Note that there is a registration process for TestPyPI, and a separate one for PyPI. Once uploaded to TestPyPI we can check that everything looks correct using the web interface. If you choose to pip download from TestPyPI you may need to specify that the dependencies are gotten from PyPI proper by using the --extra-indec-url flag. This is because the dependencies may not be available through TestPyPI.

BASH

$. pip install -i https://test.pypi.org/pypi/ --extra-index-url https://pypi.org/simple epi_models==0.1.0

Once we are happy that all looks correct on TestPyPI we may proceed with installing our package to PyPI:

BASH

$ twine upload dist/*

That’s all we need! Users will then be able to install our package to any machine by calling the following:

BASH

$ pip install epi_models

Similarly, it can be included as a dependency to other Python projects:

TOML

# file: pyproject.toml

[project]
dependencies = [
    "epi_models",
]

As we continue to develop our software, we should upload each new version to PyPI. Our users will then be able to request a particular version:

TOML

# file: pyproject.toml

[project]
dependencies = [
    "epi_models ~= 1.2",
]

Extra: Automating Package Publishing with GitHub Actions


We saw earlier how to ensure that the version of our package was stored only in the Git tags. We can similarly set up our GitHub project to automatically publish our package whenever we make a new release. We can use GitHub Actions for this, which is a service used for continuous integration. It can achieve tasks such as:

  • Automatically run tests on a variety of platforms each time a new commit is pushed or version is published.
  • Enforce a code style automatically.
  • Publish work on each release.

GitHub Actions are controlled using a YAML file.
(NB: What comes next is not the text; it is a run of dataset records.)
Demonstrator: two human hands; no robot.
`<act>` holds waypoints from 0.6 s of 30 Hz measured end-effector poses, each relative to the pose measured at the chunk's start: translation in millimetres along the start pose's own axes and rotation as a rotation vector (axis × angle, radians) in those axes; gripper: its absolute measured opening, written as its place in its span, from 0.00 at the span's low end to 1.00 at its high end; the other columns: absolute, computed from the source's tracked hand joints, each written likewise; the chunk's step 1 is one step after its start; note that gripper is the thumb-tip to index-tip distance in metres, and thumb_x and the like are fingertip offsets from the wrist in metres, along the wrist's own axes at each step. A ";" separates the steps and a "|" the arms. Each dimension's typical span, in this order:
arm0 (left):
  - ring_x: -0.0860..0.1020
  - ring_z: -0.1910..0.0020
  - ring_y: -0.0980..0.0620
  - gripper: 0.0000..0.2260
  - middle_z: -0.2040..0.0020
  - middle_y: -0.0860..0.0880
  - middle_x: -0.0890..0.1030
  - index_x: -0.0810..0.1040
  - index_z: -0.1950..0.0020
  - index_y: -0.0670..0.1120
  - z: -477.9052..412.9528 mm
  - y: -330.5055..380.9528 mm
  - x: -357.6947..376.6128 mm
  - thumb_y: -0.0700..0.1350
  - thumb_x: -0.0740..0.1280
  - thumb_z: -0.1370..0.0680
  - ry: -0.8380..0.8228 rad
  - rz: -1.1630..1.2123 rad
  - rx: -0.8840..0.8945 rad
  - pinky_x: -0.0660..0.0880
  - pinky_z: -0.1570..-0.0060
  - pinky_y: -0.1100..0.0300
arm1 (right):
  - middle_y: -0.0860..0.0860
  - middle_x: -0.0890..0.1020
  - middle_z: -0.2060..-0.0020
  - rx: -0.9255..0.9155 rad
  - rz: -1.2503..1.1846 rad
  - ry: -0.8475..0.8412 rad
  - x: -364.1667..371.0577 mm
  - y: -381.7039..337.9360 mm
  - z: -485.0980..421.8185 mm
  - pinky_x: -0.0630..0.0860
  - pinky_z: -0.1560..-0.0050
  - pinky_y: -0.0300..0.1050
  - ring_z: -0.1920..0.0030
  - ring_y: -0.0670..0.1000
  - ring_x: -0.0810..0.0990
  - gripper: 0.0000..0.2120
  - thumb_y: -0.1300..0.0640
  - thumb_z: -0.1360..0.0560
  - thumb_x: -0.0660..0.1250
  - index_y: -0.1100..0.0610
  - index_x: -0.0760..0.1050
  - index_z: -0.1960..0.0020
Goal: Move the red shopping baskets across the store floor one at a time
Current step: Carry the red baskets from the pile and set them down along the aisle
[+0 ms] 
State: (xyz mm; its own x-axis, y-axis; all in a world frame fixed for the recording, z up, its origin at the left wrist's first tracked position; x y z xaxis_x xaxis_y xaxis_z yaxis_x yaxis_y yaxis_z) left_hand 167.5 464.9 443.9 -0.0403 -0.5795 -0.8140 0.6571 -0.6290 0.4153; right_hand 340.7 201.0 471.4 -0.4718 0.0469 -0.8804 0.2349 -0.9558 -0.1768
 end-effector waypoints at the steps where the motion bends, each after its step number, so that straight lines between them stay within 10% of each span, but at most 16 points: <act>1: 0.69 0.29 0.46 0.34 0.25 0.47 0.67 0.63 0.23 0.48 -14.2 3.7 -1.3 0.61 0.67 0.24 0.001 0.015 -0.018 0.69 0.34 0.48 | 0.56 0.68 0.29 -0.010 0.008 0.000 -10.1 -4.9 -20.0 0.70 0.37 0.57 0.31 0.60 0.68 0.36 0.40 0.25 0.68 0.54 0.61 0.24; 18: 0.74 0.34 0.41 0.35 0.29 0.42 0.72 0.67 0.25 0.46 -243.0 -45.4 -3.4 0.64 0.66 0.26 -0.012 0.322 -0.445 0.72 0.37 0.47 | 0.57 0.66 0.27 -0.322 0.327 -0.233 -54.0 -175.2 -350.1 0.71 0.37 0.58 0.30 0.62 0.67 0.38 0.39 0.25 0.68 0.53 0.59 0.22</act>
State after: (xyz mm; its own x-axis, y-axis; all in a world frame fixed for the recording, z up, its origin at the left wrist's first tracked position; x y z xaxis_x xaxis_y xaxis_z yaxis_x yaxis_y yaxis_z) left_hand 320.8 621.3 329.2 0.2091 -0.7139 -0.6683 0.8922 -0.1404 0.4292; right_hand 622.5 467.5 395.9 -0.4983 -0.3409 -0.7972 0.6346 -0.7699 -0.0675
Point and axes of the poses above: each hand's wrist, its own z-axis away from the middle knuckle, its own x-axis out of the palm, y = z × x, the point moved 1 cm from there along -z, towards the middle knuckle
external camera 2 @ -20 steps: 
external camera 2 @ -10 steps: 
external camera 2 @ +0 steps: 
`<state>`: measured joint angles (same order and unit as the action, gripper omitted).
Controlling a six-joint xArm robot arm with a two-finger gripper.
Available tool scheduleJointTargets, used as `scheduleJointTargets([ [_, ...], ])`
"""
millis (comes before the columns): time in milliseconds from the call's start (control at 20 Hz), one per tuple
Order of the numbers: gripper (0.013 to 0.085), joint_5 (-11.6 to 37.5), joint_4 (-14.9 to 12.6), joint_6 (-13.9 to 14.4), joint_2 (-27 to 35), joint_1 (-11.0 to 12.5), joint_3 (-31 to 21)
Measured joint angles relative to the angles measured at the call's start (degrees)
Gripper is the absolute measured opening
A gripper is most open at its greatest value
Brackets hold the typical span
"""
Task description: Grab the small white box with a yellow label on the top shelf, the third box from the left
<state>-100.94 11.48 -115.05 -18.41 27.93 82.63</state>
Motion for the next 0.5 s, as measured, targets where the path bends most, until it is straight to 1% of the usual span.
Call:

Though the full specification is beyond the scope of this course, the following file will cause GitHub to automatically upload our package to PyPI with each new release:

YAML

# Provide a name for the workflow
name: Upload Python Package

# Tell GitHub when to run the action
# This will run every time a new release is published
on:
  release:
    types: [published]

jobs:
  deploy:
    # Run the workflow on the latest Ubuntu version
    runs-on: ubuntu-latest
    steps:
      # This will checkout our GitHub project and enter
      # the directory
      - uses: actions/checkout@v3
      # This will set up a Python environment
      - name: Set up Python
        uses: actions/setup-python@v4
        with:
          python-version: '3.x'
      # Here we update pip to the latest version and
      # install 'build'. We won't need 'twine' here.
      - name: Install dependencies
        run: |
          python -m pip install --upgrade pip
          pip install build
      # Here we run build to create a wheel and a
      # .tar.gz source distribution.
      - name: Build package
        run: python -m build --sdist --wheel
      # Finally, we use a pre-defined action to publish
      # our package in place of twine.
      - name: Publish package
        uses: pypa/gh-action-pypi-publish@release/v1
        with:
          user: __token__
          password: ${{ secrets.PYPI_API_TOKEN }}

This should be included in the file .github/workflows/publish.yml, where the .github directory is located at the top level of our project (at the same level as pyproject.toml). In order for this to work, we’ll need to set up a PYPI_DEPLOYMENT_TOKEN in the ‘secrets’ section of our project’s GitHub settings. A guide to doing this may be found on the PyPI website.

Callout

You should never push sensitive information such as passwords directly to your GitHub projects!

With this set up, our projects will be automatically pushed to PyPI each time we make a new release.

Key Points

  • Versioning our projects is important so that our users know what’s compatible.
  • GitHub is a powerful service for hosting our projects and managing their development.
  • Each new release of our packages should be uploaded to PyPI using build and twine.